* Prompt
Return every line below in which "plastic" appears.

Record extracts below:

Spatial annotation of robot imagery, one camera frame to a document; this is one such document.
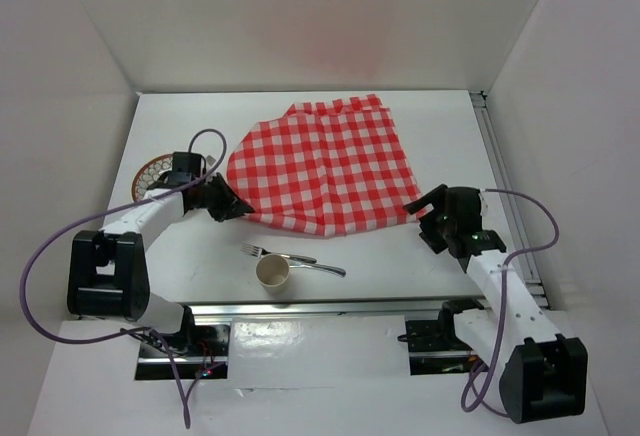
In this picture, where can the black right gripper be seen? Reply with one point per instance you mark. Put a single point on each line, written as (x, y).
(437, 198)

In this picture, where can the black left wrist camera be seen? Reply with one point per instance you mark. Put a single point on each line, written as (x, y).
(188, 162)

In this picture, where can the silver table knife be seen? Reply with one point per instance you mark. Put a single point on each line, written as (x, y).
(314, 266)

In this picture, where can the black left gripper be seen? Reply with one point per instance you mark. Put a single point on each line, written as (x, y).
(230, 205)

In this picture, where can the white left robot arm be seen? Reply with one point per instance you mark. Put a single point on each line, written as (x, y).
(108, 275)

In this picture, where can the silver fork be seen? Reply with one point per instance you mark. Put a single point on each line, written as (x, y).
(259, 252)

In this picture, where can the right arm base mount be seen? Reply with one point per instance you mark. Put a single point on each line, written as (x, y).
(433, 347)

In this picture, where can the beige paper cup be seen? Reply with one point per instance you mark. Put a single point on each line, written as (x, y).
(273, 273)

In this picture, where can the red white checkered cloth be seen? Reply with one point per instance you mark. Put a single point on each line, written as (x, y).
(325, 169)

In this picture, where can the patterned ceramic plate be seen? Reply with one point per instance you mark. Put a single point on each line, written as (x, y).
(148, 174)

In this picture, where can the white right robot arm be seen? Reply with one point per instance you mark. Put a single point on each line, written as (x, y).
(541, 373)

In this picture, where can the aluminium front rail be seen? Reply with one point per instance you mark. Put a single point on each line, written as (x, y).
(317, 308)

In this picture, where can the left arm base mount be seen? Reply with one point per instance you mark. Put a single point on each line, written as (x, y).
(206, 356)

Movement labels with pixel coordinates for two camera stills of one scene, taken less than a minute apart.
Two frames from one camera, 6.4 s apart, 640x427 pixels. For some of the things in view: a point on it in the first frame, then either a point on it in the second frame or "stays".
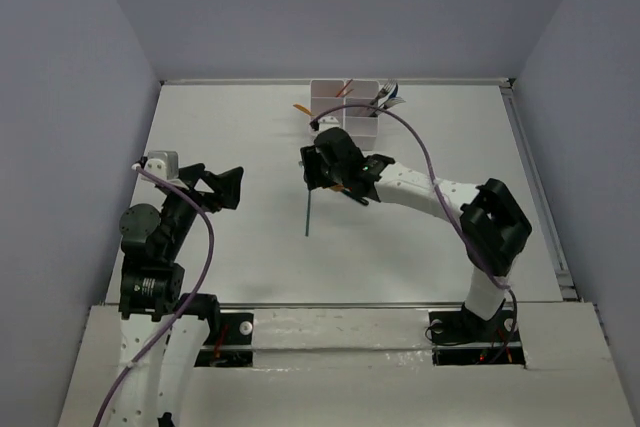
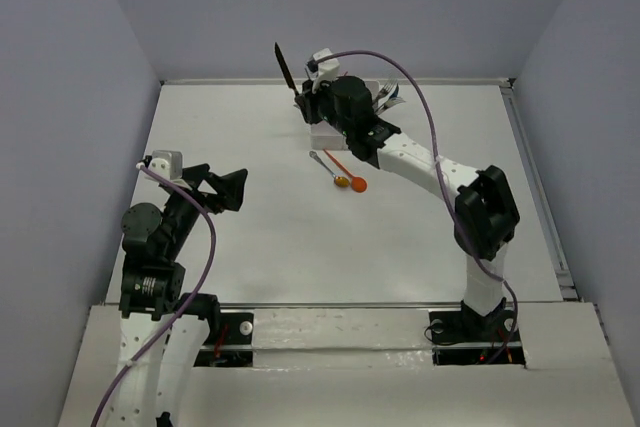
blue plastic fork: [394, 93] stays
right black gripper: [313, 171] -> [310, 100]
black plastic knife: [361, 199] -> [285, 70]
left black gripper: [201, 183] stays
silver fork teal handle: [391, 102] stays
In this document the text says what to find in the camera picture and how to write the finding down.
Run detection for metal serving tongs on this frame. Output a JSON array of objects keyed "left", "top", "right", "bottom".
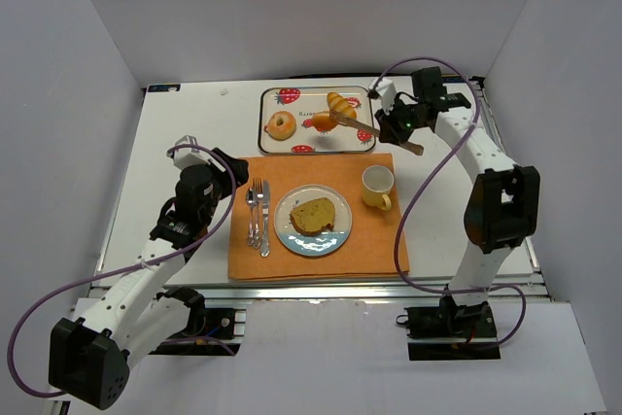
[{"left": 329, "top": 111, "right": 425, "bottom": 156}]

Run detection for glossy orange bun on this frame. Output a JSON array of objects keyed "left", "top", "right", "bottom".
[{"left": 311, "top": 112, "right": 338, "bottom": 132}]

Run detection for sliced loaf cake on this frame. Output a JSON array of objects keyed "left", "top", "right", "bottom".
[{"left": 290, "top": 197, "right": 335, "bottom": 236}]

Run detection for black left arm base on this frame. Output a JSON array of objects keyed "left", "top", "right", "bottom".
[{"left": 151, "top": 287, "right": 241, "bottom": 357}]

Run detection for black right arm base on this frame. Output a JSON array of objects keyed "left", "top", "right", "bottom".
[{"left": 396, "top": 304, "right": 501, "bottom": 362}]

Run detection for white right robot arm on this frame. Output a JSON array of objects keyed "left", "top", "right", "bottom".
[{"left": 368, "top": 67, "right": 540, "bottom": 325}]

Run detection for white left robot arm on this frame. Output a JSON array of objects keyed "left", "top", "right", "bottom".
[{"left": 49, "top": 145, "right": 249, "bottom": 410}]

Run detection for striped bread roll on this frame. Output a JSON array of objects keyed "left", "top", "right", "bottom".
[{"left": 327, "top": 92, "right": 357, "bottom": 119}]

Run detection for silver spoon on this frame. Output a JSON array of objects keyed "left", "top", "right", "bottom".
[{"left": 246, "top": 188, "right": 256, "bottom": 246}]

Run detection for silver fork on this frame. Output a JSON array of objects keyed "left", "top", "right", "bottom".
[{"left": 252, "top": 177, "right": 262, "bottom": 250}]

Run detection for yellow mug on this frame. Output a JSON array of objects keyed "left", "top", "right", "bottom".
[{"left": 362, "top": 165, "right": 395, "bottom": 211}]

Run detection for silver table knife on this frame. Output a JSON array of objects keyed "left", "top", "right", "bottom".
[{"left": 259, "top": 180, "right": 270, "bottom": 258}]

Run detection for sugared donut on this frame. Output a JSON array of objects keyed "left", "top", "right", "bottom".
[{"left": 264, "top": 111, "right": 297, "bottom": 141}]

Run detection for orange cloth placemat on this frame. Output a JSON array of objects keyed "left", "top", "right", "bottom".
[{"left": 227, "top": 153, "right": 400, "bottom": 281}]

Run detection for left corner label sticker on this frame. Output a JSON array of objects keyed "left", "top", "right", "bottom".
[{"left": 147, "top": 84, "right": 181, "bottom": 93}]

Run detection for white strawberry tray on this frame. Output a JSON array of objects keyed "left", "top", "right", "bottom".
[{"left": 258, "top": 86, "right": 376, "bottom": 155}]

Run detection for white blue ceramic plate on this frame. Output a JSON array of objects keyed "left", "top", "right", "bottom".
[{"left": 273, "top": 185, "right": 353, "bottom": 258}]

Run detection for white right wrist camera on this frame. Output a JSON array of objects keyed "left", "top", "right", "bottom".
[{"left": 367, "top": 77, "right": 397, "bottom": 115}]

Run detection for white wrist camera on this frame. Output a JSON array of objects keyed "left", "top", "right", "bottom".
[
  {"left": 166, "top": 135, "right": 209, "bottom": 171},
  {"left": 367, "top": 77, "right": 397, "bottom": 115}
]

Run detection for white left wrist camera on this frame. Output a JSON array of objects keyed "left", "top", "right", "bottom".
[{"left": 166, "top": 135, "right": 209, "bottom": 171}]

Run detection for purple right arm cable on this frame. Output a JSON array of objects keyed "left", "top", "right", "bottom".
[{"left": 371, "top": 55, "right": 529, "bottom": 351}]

End of Record extracts.

* Solution for this exercise
blue plastic fork: [394, 93] stays
black plastic knife: [361, 199] -> [285, 70]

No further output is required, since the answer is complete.